Rushing to the Front Lines
By Jeff Woleslagle
If there is one thing the COVID-19 pandemic has taught us, it is that we are all in this storm together. In any tragedy or crisis, you will see many people standing out and stepping up to save lives and make the world a better place. These heroic individuals can range from national leaders and health experts to ordinary citizens who rise to the occasion to help others in need.
The Bureau of Forestry has had no shortage of heroes in this battle. Folks within our ranks have rushed to help operate testing sites, move equipment and supplies, and provide logistical support during a very challenging time. Often this entails risks to their own safety as well as precious time away from their loved ones.
(Images above courtesy of the PA Department of Conservation and Natural Resources)
Many within the bureau have taken extensive training and course work in incident management that has optimized their response to fires, floods, hurricanes, and now a national pandemic. Robin Regester of the Tioga State Forest had this to say: “The true key to a successful incident, no matter what kind of incident, is team work.”
We are dedicating this week’s Forest Friday to those remarkable people who volunteered to put themselves on the front line with the Pennsylvania Emergency Management Agency. Your time and sacrifice are appreciated not only by the many citizens of the Commonwealth of Pennsylvania, but by your Department of Conservation and Natural Resources colleagues as well. We honor your work and your sacrifice, and we thank you immensely for your service.
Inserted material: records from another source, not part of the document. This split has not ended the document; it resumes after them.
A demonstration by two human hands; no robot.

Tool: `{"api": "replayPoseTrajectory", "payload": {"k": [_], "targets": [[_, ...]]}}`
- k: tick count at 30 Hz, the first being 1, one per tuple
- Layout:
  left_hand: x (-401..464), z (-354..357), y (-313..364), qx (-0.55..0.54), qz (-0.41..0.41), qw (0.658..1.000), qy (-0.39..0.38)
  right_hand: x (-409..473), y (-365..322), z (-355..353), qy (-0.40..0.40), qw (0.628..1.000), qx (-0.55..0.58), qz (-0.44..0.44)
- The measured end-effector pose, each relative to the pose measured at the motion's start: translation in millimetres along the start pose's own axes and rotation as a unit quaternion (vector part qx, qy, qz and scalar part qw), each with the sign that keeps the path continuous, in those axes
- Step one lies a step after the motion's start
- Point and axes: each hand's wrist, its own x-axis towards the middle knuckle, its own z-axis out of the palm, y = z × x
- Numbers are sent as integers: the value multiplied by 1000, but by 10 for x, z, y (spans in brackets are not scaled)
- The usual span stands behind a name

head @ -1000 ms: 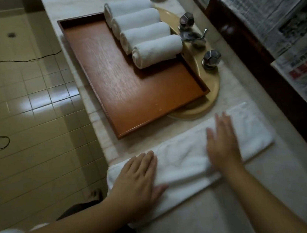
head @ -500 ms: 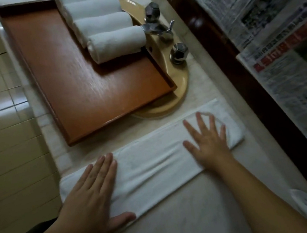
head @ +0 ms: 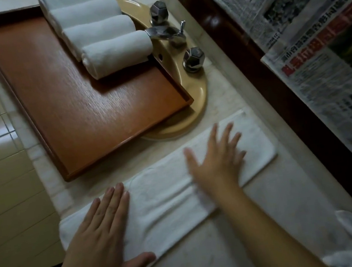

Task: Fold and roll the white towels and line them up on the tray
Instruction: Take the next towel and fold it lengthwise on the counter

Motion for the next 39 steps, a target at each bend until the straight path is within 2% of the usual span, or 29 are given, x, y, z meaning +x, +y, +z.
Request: {"api": "replayPoseTrajectory", "payload": {"k": [3, 12, 22, 27, 29, 30, 32, 35, 37, 39], "targets": [[25, -15, 2, 1, 0, 1000, -10, -371, -289, 278, -74, 996, -29, -29], [235, -41, 68, -2, 1, 1000, 4, 269, 299, 124, -48, 998, -45, 8], [264, 24, 100, -3, 46, 999, 3, 804, 789, -139, -47, 996, -79, 11], [179, 17, 31, 0, 57, 998, 9, 784, 746, -161, -62, 995, -73, 26], [180, 3, 32, -3, 56, 998, 6, 609, 541, -193, -38, 998, -37, 20], [186, 1, 33, -4, 56, 998, 4, 470, 401, -198, -18, 999, -25, -9], [201, 4, 28, -2, 53, 999, 1, 87, 76, -131, 6, 992, -21, -127], [201, 21, 6, 0, 50, 999, -1, -597, -290, 191, -2, 938, -62, -342], [188, 31, -4, 2, 49, 999, 0, -822, -228, 416, -43, 912, -114, -392], [180, 35, -3, -3, 47, 999, 4, -756, -3, 491, -52, 911, -142, -384]]}}
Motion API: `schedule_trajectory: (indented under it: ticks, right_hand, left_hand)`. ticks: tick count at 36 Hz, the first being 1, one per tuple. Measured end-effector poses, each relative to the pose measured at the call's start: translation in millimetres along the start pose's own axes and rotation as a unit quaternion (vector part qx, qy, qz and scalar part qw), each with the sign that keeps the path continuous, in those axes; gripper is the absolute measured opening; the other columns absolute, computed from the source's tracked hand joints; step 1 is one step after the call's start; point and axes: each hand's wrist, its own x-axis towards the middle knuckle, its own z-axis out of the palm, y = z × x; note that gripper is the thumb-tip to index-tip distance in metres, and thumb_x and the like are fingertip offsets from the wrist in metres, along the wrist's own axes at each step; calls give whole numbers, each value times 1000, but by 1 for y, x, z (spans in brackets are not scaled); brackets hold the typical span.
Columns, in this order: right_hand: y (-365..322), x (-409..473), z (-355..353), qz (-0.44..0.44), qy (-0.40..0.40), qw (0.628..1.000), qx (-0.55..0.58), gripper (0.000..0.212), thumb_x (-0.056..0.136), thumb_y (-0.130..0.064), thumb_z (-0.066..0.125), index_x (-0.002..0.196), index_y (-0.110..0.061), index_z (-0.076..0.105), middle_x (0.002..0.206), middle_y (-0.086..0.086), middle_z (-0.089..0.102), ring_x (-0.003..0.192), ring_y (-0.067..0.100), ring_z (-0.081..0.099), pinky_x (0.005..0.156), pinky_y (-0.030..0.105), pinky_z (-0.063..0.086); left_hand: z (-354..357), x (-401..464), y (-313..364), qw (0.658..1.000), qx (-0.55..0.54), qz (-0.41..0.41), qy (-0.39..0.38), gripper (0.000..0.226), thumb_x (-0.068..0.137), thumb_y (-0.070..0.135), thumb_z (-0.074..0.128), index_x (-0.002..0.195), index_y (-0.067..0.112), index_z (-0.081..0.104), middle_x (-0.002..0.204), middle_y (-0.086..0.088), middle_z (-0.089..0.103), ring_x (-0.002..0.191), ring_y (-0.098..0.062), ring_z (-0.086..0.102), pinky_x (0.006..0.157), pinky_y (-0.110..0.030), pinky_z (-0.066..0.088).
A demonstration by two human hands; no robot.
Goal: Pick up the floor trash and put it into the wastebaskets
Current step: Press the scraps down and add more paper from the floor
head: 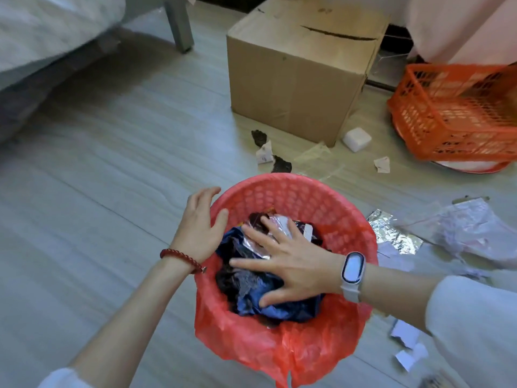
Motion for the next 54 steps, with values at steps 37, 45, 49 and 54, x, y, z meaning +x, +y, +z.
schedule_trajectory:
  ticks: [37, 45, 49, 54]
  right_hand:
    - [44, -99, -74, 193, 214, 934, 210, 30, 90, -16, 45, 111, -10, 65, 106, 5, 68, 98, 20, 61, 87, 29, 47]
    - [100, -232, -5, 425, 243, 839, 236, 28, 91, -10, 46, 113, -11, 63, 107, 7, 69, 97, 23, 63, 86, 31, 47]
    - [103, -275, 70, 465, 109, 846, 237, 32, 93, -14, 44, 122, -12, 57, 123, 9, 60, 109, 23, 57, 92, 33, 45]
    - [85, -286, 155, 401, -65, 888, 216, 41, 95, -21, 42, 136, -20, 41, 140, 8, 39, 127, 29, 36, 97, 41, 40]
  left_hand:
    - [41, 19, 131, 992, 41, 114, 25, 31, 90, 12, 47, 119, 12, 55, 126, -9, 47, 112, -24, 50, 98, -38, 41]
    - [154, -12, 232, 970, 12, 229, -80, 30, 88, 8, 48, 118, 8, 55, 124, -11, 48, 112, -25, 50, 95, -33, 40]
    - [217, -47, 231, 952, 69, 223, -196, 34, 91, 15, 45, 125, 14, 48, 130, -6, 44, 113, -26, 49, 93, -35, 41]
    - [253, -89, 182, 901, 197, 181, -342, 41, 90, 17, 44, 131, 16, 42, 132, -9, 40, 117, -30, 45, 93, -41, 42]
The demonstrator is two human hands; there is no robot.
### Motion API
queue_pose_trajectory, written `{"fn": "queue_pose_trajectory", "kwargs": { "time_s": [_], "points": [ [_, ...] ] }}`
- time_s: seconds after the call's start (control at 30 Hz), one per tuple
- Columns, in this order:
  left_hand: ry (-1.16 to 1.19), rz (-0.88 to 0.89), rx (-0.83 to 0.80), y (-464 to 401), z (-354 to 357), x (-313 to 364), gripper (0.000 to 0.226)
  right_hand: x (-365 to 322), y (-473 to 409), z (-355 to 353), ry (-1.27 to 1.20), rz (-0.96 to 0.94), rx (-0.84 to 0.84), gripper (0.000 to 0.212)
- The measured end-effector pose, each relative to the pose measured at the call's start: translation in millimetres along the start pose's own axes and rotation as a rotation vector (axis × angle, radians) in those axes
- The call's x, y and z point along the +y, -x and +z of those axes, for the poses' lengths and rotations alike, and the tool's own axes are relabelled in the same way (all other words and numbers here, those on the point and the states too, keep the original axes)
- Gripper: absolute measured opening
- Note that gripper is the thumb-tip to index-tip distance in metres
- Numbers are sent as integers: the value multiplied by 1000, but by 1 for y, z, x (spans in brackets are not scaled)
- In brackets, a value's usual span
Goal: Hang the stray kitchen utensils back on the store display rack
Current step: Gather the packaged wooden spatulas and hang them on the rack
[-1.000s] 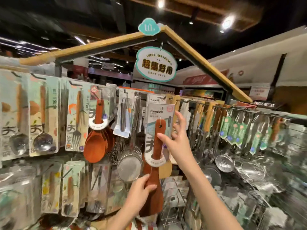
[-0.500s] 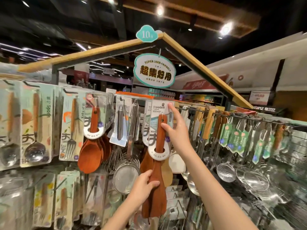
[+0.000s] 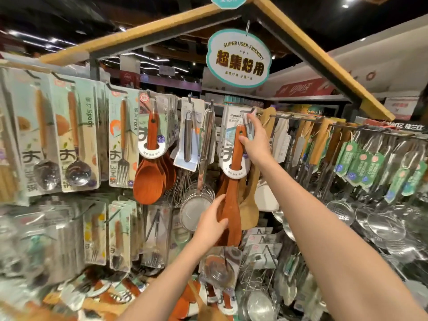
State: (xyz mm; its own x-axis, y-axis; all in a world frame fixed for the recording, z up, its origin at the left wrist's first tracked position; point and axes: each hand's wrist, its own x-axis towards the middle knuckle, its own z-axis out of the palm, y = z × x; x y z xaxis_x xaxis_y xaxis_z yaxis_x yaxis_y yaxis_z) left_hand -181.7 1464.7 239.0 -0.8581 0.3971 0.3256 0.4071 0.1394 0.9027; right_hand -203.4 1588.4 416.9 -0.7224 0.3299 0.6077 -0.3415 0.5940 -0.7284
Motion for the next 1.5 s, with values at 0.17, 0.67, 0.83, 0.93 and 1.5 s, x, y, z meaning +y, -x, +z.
{"fn": "queue_pose_trajectory", "kwargs": {
  "time_s": [0.17,0.67,0.83,0.93,1.5],
  "points": [
    [-146,1,-8,10,-7,-8,61,5,7,4,50,35,-43,69],
    [-186,127,217,105,-31,-127,57,195,290,111,181,215,-361,16],
    [-183,73,275,134,-39,-175,61,276,317,153,514,355,-649,23],
    [-206,11,270,155,-45,-207,59,306,316,172,642,406,-676,38],
    [54,-422,135,166,-1,-207,45,282,331,64,545,693,-674,32]
  ]
}}
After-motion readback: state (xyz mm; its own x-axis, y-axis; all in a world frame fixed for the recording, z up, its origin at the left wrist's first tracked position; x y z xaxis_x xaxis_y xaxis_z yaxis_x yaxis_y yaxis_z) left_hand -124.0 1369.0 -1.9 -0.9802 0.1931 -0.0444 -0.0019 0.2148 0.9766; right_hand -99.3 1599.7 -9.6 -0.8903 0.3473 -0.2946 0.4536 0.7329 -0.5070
“When I was a boy and I would see scary things in the news, my mother would say to me, ‘Look for the helpers. You will always find people who are helping.’ To this day, especially in times of ‘disaster,’ I remember my mother’s words and I am always comforted by realizing that there are still so many helpers—so many caring people in this world.”
– Fred Rogers
About the Author: Jeff Woleslagle
Jeff Woleslagle is a 1992 graduate of Penn State University with a bachelor’s degree in Wildlife and Fisheries Science. After college he worked on various research projects for the U.S. Forest Service, U.S. Fish and Wildlife Service, the University of Montana, Minnesota Department of Natural Resources, and the Pennsylvania Game Commission. He came to the Pennsylvania Department of Conservation and Natural Resources in 1999 and has worked as a park ranger, forest ranger and Environmental Education Specialist prior to becoming the Bureau of Forestry’s Chief of Communications. He is a member of the Board of Directors of the Pennsylvania Outdoor Writers Association and an active member of the Outdoor Writers Association of America. Jeff resides in Duncannon, Pennsylvania, with his wife Jodi and has two children, Alayna and Nathan. He enjoys hiking, kayaking, reading, hunting and fishing.